In 2009, Sadequee was tried, convicted, and sentenced to a 17-year federal sentence. But even after receiving that harsh sentence, the irksome fact remained that Sadequee had never actually committed an act of terrorism. The allegations against him amounted to statements and translations he had made online as a teenager. At his trial, Sadequee said that these online activities were “just talk,” and were never intended to manifest in an act of violence.

Sadequee was not arrested until the age of 19, but it appears that the government had been surveilling him closely for many years before that. Among the accusations against him were that he had sought to join the Taliban in December 2001. At that time, Sadequee would have been 15 years old.

What do you think? Comments?

  1. P Ray
    March 8, 2016 at 9:36 am

    Here’s a really nice story about corporations putting the screws on their most useless employees:
    I’m talking about the computer, replacing the managers. Such a lovely fairytale. And, to be honest – at some jobs, working like a robot is ideal … because you don’t have to deal with the vagaries of emotional people.
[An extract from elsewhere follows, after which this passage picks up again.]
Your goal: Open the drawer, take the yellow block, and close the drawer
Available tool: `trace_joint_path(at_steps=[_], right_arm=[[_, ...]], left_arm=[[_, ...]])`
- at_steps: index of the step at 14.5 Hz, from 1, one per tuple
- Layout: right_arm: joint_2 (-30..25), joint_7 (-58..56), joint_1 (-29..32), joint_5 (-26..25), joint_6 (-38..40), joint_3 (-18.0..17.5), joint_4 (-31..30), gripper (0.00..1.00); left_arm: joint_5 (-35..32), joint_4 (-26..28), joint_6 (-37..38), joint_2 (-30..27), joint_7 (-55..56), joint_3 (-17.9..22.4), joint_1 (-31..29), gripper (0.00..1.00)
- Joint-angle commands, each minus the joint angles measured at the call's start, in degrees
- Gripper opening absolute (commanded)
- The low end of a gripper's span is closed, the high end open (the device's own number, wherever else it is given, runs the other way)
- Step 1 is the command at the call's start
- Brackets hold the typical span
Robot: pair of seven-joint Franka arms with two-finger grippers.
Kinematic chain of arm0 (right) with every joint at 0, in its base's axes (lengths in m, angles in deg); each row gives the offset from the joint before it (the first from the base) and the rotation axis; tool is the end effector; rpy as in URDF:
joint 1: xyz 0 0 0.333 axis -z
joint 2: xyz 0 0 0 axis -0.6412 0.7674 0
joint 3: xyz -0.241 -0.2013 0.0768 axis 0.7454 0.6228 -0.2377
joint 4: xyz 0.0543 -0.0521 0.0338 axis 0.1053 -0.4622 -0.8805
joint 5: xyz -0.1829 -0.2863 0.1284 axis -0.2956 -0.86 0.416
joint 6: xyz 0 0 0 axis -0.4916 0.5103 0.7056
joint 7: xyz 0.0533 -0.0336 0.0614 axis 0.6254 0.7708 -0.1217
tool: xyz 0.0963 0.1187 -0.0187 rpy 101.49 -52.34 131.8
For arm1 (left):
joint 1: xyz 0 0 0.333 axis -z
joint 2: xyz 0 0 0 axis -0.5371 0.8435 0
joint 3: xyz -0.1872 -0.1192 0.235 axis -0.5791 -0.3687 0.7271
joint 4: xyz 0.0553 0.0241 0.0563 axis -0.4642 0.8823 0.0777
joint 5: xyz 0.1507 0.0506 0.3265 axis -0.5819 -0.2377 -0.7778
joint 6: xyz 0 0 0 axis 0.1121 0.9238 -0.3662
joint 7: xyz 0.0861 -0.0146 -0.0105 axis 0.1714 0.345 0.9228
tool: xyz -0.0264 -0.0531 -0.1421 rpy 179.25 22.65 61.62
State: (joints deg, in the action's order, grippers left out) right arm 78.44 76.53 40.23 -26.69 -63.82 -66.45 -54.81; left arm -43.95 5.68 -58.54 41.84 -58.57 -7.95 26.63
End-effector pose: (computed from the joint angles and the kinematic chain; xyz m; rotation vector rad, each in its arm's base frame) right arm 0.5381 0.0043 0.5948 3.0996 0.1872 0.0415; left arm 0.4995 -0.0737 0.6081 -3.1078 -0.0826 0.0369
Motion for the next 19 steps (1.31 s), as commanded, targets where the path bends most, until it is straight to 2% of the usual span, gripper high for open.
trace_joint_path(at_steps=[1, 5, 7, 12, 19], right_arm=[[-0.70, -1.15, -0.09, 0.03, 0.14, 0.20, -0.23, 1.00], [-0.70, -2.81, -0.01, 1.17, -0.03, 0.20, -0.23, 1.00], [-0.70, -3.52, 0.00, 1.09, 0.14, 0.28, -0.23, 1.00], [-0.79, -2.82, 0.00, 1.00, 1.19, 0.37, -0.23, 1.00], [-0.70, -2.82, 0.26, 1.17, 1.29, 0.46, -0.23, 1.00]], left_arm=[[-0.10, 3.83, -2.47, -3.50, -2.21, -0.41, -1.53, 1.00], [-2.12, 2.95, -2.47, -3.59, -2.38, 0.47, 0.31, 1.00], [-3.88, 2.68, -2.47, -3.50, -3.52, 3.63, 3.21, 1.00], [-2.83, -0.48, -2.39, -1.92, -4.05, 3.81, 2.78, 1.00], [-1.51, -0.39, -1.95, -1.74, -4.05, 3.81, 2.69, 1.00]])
Who don’t accomplish much, but lean on others to do their work … oh yeah, they’re called managers.
    http://marshallbrain.com/manna1.htm

    • P Ray
      March 8, 2016 at 9:40 am

      Scratch that, reading further it turned life into hell for service workers.
      But I bet the shareholders were happy …
      until they needed to take a service job due to life-changing circumstances …

  2. P Ray
    March 12, 2016 at 7:36 am

    Another example besides Amazon:
    http://www.thelocal.de/20140427/saab-fighter-jet-deal-up-in-air-ahead-of-swiss-vote
    Snippet:
    app_header_v3
    Business & Money
    Retailer Zalando under fire over work conditions
    AFP · 27 Apr 2014, 09:39

    Facebook Twitter Google+ reddit
    Zalando, a rising European online retailer, has hit controversy in its home country Germany after an undercover TV report claimed gruelling work conditions in one of its logistics centres.

    Zalando hits back after undercover report
    A TV journalist took a job at Zalando for three months and secretly filmed inside the centre in the central city of Erfurt, where some 2,000 staff package products for Internet shoppers.

    The reporter for commercial channel RTL said she had to walk as much as 27 kilometres during her eight-hour shifts, up and down aisles in the vast centre, and was told by superiors that sitting down for a rest is “frowned upon”.

    While several employees, their faces disguised, are heard complaining in the report about tough conditions as their every move is digitally monitored, a local medical worker reports that ambulances are sent for exhausted workers on an “almost daily” basis.

    “We are constantly subject to controls and enormous performance pressure,” said the journalist, who denounced labour law violations for the job that pays just above Germany’s planned new national minimum wage of €8.50 euros ($11.50) per hour.